EXERCISE INSTRUCTIONS: Produce the tally of lines in the material below that hold "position", without anything else.

ENTRIES SUPPLIED:
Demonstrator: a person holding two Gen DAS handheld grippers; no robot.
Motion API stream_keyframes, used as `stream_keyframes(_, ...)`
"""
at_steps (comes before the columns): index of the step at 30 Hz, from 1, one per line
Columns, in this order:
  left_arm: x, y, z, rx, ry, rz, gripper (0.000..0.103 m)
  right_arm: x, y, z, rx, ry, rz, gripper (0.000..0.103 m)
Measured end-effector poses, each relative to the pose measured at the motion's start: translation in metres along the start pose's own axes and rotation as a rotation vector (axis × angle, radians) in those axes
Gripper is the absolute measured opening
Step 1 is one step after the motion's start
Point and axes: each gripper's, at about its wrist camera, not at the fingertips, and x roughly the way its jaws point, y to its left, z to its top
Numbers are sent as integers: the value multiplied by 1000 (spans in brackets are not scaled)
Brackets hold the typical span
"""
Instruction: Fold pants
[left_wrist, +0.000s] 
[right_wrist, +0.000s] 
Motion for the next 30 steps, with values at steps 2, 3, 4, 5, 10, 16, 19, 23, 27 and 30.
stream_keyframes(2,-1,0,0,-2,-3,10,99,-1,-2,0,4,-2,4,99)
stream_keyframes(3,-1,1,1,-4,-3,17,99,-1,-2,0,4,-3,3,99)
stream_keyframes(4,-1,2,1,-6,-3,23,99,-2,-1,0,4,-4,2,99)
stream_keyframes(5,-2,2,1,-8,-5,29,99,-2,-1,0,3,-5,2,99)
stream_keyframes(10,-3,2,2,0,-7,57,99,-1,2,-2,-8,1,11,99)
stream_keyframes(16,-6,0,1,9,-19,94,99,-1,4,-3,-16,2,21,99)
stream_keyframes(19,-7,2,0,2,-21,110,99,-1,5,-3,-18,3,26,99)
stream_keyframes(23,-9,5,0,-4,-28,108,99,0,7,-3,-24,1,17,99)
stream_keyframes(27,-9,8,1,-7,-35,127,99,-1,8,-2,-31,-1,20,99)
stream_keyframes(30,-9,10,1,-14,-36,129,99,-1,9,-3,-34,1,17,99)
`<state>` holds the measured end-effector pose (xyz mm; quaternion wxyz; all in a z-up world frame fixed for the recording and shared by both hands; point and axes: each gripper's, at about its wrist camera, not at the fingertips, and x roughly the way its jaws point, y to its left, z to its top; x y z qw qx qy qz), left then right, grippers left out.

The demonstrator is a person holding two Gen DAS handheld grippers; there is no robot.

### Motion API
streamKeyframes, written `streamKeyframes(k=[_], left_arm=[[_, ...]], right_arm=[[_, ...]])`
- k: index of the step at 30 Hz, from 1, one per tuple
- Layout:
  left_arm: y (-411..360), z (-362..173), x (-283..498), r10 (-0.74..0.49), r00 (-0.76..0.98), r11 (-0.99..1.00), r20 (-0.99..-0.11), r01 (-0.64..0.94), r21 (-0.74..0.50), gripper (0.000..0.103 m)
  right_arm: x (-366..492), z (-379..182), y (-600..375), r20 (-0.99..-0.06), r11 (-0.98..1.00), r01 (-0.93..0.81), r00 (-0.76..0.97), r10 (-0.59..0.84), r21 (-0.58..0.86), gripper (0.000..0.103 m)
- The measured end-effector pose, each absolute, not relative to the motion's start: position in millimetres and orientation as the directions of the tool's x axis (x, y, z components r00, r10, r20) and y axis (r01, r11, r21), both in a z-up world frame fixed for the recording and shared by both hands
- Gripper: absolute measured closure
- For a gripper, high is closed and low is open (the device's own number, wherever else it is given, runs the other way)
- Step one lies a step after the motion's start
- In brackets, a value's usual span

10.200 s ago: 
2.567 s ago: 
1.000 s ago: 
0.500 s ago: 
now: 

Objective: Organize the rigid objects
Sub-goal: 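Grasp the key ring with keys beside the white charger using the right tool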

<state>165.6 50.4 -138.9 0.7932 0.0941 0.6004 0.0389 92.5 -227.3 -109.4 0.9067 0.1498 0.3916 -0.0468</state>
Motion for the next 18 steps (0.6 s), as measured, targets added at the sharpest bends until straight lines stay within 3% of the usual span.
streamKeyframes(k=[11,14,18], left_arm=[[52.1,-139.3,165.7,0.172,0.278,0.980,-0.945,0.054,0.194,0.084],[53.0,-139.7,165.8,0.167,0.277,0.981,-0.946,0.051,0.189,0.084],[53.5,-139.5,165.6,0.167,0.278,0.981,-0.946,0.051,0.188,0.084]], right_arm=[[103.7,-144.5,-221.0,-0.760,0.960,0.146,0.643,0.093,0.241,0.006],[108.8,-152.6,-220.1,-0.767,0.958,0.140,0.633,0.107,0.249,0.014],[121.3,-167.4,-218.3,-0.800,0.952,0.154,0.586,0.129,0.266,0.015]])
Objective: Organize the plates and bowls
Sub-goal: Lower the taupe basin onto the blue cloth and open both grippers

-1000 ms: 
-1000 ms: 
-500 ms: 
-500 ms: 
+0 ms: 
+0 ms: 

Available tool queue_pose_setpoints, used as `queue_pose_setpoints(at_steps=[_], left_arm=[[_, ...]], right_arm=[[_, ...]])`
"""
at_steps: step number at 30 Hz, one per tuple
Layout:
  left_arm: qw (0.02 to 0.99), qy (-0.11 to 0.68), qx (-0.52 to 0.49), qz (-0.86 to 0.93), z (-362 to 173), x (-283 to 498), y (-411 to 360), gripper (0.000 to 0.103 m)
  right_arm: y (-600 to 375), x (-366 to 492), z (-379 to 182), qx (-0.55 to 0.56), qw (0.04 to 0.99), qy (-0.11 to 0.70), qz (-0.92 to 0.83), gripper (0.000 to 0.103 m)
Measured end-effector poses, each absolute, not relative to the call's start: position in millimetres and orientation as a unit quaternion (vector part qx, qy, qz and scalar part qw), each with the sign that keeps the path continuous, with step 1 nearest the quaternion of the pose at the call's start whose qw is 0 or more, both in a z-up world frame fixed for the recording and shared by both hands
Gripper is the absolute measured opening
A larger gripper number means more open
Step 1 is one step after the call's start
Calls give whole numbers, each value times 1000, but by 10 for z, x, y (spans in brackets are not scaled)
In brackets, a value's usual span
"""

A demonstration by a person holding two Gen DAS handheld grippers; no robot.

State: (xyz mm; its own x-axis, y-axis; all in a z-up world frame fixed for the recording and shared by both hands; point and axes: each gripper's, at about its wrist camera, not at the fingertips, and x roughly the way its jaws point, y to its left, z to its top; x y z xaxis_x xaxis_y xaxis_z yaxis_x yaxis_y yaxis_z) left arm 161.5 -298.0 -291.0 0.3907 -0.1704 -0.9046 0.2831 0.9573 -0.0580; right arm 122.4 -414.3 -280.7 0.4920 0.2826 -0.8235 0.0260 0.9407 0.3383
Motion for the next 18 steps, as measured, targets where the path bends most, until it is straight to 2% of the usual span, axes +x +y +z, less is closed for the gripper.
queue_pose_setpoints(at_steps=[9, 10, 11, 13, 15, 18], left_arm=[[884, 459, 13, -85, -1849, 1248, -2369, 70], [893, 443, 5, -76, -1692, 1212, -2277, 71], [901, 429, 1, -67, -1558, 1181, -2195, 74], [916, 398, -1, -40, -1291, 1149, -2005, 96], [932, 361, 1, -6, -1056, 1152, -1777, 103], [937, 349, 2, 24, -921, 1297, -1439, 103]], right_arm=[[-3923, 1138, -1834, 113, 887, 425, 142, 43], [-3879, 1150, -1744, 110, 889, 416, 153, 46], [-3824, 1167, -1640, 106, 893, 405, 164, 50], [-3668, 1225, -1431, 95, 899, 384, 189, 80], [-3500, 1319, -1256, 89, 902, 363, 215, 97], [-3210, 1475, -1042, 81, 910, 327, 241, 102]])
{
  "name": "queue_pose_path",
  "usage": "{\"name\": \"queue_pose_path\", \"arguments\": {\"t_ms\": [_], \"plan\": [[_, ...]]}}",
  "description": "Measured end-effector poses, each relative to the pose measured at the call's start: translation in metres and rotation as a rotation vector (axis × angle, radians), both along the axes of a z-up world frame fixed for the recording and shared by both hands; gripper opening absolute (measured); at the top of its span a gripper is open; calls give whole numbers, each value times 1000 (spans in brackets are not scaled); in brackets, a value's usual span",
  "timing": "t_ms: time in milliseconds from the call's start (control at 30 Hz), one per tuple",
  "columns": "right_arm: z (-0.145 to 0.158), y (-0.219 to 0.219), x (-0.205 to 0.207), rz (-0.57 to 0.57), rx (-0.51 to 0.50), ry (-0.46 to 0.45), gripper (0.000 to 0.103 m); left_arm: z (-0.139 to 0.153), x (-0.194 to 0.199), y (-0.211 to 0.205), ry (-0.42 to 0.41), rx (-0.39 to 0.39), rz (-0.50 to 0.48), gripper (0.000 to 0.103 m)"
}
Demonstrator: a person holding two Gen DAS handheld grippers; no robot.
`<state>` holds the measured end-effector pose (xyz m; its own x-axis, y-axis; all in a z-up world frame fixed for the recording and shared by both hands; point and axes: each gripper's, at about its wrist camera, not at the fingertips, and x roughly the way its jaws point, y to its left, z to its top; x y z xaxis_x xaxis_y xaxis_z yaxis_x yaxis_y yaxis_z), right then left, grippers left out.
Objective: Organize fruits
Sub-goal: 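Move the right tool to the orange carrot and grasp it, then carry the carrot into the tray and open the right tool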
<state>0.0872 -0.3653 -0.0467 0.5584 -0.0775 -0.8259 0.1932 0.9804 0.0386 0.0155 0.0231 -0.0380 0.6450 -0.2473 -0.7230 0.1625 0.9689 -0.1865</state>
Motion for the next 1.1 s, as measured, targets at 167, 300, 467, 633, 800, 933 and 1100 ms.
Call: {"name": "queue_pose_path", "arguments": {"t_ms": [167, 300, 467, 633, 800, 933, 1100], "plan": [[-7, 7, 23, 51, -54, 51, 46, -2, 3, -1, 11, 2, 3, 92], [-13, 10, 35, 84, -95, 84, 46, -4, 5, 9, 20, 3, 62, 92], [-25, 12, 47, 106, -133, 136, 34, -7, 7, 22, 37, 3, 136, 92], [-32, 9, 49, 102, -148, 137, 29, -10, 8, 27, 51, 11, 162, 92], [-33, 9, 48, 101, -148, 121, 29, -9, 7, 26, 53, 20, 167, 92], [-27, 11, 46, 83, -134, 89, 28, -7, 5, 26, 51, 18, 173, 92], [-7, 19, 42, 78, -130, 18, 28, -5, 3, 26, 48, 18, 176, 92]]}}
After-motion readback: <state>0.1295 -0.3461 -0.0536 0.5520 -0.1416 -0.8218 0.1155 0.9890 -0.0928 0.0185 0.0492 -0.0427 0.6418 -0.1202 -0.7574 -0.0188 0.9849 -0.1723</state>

RESPONSE BELOW: 2